There’s no shortage of talented artists in Nova Scotia, but in her small Greenwood, N.S. studio, Cynthia Henry is creating some magical works of art, using a very unconventional canvas.
“Feather art is taking feathers, actual feathers, finding a beautiful feather and painting a beautiful image on it,” Henry said.
Henry uses feathers of all different shapes and sizes to paint on. She’s worked with almost every bird you can think of, with the exception of the eagle, which is considered sacred for natives.
“I’ve done everything from little blue jay feathers to the huge beautiful peacock wing feathers.”
Cynthia wasn’t always a painter. In fact, she only took up the craft as a way to grieve following her mothers death.
“It was basically my mothers instruction to say ‘Cynthia, promise me you’ll paint’. It was one of her requests when she left this beautiful world and then I started painting,” Henry told Global News.
What started off as a therapeutic pass-time, has now become a passion for Henry, as she’s fallen in love with painting.
She’s only been creating feather art for a year but the response has already been overwhelming.
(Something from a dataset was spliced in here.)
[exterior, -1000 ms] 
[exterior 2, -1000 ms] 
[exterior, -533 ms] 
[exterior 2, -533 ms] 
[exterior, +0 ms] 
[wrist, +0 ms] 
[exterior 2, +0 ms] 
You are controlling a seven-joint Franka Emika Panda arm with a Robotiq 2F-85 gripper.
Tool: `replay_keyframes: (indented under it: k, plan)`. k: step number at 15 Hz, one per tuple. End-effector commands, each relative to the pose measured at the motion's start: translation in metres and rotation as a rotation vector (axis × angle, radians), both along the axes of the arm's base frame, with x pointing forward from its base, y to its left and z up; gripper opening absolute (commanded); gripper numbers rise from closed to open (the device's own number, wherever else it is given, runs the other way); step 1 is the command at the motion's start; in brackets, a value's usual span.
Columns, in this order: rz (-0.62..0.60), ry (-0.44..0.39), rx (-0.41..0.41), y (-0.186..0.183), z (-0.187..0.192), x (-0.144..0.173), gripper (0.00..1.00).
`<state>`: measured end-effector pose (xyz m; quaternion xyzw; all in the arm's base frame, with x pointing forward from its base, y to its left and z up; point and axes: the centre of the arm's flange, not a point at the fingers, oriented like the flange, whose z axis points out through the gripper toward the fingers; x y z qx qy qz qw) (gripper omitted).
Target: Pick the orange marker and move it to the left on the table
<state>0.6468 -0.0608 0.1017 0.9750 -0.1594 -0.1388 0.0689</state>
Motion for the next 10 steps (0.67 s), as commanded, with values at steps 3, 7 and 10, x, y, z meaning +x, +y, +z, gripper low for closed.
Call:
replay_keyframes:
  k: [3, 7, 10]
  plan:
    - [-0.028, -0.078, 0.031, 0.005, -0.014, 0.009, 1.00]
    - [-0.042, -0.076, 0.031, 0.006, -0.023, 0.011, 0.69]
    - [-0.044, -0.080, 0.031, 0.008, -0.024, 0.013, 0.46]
So far, she’s completed well over 100 pieces.
“Literally, it’s taken flight,” she said. “There’s no question about that. I’m surprised about how many people haven’t seen feathers.”
Her artwork is also getting more complex. Henry now wears a specially made binocular loop to allow for immense detail in her unique paintings.
“I can paint the eyes right on the animals and do incredible work with those lenses. I feel good about it when I leave and the painting is done, all the details in the piece.”
Creating feather art is time consuming. It can take her anywhere from a few days to a few weeks to finish one piece depending on the request. But Henry loves every minute she gets to spend creating something beautiful in her studio.
“Mom always taught me, paint for the joy of it, you know, I had to get into a groove of it to find, but with every painting I do, I must say, I hear that echo, that voice in my head that says, ‘your mother would be so proud of you.’ I’ve heard may people say that to me, so that’s really nice.”